The rewards have been an additional trillion cubic feet of natural gas reserves and a capacity to sustain oil liquids production at 127,000 barrels a day, well short of the fields’ 500,000 barrels a day output at their peak, but still a healthy contribution to corporate and tax income.
Just the 30,000 barrels a day of liquids added by recent drilling exploration is worth about $1 billion a year on present oil prices — and a substantial further contribution to federal government revenue.
ExxonMobil, BHP Billiton and Santos are now engaged in a joint venture to develop the Kipper field, an almost $1 billion project which is the largest undertaken since the discovery of the initial trio of fields. When Kipper comes into operation in 2010 it is expected to deliver the partners 620 billion cubic feet of natural gas and 29 million barrels of condensate and liquid petroleum gas over its lifetime.

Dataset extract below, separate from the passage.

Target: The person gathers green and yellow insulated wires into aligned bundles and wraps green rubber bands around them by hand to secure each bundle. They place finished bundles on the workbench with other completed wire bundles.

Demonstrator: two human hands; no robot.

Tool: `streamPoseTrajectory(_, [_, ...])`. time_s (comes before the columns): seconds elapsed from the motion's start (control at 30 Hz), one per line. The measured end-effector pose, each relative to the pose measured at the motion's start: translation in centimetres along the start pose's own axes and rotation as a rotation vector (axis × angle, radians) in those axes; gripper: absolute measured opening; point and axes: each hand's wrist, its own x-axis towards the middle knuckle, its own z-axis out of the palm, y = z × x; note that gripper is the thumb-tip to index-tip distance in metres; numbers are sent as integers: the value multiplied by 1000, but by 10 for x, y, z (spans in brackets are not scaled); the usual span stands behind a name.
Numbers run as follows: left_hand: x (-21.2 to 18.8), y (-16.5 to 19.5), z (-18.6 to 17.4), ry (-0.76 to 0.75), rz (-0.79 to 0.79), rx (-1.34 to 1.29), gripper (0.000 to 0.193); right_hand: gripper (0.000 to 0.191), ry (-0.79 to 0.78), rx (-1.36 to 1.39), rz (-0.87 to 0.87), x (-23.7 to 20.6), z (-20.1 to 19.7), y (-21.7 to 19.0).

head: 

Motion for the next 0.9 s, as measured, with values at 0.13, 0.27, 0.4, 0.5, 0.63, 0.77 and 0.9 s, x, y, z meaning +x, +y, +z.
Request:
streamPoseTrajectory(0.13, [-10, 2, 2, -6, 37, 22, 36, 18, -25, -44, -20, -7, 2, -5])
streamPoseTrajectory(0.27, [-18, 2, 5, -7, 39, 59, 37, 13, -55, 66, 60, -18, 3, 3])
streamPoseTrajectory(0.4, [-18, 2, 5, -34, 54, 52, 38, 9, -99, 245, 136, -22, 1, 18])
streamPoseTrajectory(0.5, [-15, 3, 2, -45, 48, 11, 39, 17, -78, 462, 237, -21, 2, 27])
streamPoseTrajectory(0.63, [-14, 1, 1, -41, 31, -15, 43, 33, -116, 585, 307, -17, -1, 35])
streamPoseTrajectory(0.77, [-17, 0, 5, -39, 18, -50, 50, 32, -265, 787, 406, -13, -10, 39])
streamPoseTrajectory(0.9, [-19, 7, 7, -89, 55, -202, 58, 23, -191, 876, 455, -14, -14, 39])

ExxonMobil and BHPB are already at work on the next project beyond Kipper — the development of the Turrum field, estimated to hold 800 billion cubic feet of gas, from a new platform linked to its existing Marlin structure. First gas production is planned for 2011.
‘‘ There are substantial gas resources remaining in the Gippsland Basin,’’ says Mark Nolan, noting that the joint venture has added enough gas to its reserves in the past three years to power a city the size of Adelaide for two decades. ‘‘ We are now planning to begin a comprehensive evaluation of gas potential deep under our existing fields.’’
Underpinning the focus on gas is a significant change to the political climate: greenhouse gas abatement, a major issue for all sides of politics. ‘‘ Gas,’’ Nolan says, ‘‘ can produce up to 70 per cent fewer emissions than coal in power generation.’’
With as much as 20,000MW of gas-fired generation under consideration for development in Australia over the next 20 years — most of it for the eastern states — and each 1000MW combined-cycle gas plant consuming 70 PJ a year, the power sector is now a major target for gas suppliers.
As the major political parties are committed to introducing an emissions trading scheme from 2011-12, natural gas will be a big beneficiary of charges imposed on energy users and power stations.
When carbon capture and sequestration becomes commercially viable, the Gippsland Basin operators might also stand to gain from systems that will deliver liquefied carbon dioxide from power stations for storage in depleted oil and gas wells.
Rob Young, ExxonMobil Australia government affairs adviser, is cautious, however, about this prospect. ‘‘ Gippsland Basin certainly has potential as a storage site for carbon dioxide,’’ he says, ‘‘ but the re-injection of CO into or near operational oil and gas fields also presents significant risk and integrity issues to personnel, production and infrastructure. These risks may not be manageable from either a technical or a cost perspective.
‘‘ Ongoing analysis is needed before the commercial and technical viability of any CCS project in the basin can be determined. Enthusiasm for the possibilities needs to be tempered by an acknowledgement that broad improvements in performance, cost and integrity of CCS systems and component technologies requires much further research.’’
He says the company has advised the Cooperative Research Centre for Greenhouse Gas Technologies on a feasibility study for storage of carbon emissions in the Gippsland Basin and, with Chevron and Shell, is also participating in a similar investigation in Western Australia as part of the development of the large Gorgon LNG project.
Young says suggestions that depleted reservoirs will be available in the Gippsland Basin by 2015 are ‘‘ overly optimistic’’. A timeframe of 2025 or later would be more realistic, he says, and even this would depend on how successful the joint venture is in extending the production life of its fields.
Sixty years or more of productive life is not a bad outlook for an area that in the 1950s had been deemed unworthy for exploration as one of the world’s roughest stretches of water adjacent to a coast where 140 unsuccessful wells had been drilled in the previous 40 years.